熊本地震の建物被害の原因分析を行う有識者委員会の第2回会合が6月30日、行われた。被害の大きかった熊本県益城町中心部の被害要因の中間的な分析結果が示された。木造建物の倒壊割合は1981年6月以降2000年5月以前の建物で9.1%、2000年6月以降の建物で2.9%だった。倒壊の主な要因は接合仕様が不十分であったことと推測。地震の揺れで接合部が破壊され、耐力壁が有効に機能しなかったことが被害を大きくした可能性が高いという。9月に3回目の会合を開き、委員会としての報告書を取りまとめる予定。
会合では、日本建築学会が行った益城町大字安永、大字宮園、大字辻の城のほぼすべての建築物2652棟を対象にした調査の分析結果が示された。木造住宅は1940棟(建築時期不明196棟)。そのうち1981年5月以前の旧耐震建物702棟で倒壊したものは225棟、倒壊割合は32.1%と高かった。

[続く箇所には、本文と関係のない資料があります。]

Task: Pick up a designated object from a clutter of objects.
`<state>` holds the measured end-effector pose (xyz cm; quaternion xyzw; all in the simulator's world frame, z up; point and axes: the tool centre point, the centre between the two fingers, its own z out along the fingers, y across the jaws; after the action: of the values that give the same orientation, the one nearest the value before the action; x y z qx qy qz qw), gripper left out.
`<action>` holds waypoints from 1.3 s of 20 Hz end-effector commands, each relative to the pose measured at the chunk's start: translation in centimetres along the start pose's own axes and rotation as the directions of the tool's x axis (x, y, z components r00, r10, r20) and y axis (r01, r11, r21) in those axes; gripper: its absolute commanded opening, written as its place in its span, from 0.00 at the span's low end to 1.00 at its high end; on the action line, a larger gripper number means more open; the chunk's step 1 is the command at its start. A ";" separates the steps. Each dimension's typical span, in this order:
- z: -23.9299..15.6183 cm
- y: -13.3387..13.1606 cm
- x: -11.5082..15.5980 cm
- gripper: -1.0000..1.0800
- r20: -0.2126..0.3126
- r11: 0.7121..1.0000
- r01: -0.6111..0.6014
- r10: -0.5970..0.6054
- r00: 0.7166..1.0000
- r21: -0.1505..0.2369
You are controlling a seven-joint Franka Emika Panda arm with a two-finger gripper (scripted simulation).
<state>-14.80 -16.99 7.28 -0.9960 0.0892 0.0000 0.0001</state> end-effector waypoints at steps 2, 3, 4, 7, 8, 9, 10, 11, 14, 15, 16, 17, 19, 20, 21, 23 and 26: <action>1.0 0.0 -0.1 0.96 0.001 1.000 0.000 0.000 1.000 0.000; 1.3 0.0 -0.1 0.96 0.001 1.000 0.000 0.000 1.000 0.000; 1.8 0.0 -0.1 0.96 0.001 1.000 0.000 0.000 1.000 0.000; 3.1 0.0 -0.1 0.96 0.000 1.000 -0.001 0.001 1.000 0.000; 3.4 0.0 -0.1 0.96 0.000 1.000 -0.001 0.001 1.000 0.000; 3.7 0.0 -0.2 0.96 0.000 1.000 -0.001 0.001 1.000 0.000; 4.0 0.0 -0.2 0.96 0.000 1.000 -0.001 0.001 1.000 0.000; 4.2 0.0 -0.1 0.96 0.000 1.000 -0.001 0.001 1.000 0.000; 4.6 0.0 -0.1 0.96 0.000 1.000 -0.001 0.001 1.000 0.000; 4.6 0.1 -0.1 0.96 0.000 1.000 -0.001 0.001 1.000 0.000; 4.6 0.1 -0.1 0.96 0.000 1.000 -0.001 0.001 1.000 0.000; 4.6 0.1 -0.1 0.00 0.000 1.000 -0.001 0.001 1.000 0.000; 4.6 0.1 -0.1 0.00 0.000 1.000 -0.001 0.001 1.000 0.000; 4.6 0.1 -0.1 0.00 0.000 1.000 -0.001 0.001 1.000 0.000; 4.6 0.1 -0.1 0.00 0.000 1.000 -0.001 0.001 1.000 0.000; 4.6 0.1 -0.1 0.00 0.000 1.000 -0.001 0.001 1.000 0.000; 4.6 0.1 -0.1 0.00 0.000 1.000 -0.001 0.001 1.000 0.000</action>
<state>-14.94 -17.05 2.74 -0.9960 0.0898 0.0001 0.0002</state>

新耐震基準以降で倒壊、崩壊した木造住宅99棟(建築学会の調査対象エリア外の19棟含む)の倒壊原因を分析した結果、柱頭柱脚の接合仕様を確認できた94棟のうち、90棟は現行基準を満たしていない可能性があったという。
2000年6月以降の建物で倒壊した7棟については、現在、図面などで詳細な分析を進めている。
いわゆる「前震」で倒壊した木造建物は、建築学会の調査エリア内で33棟確認された。そのうち5棟は新耐震以降の建物だったという。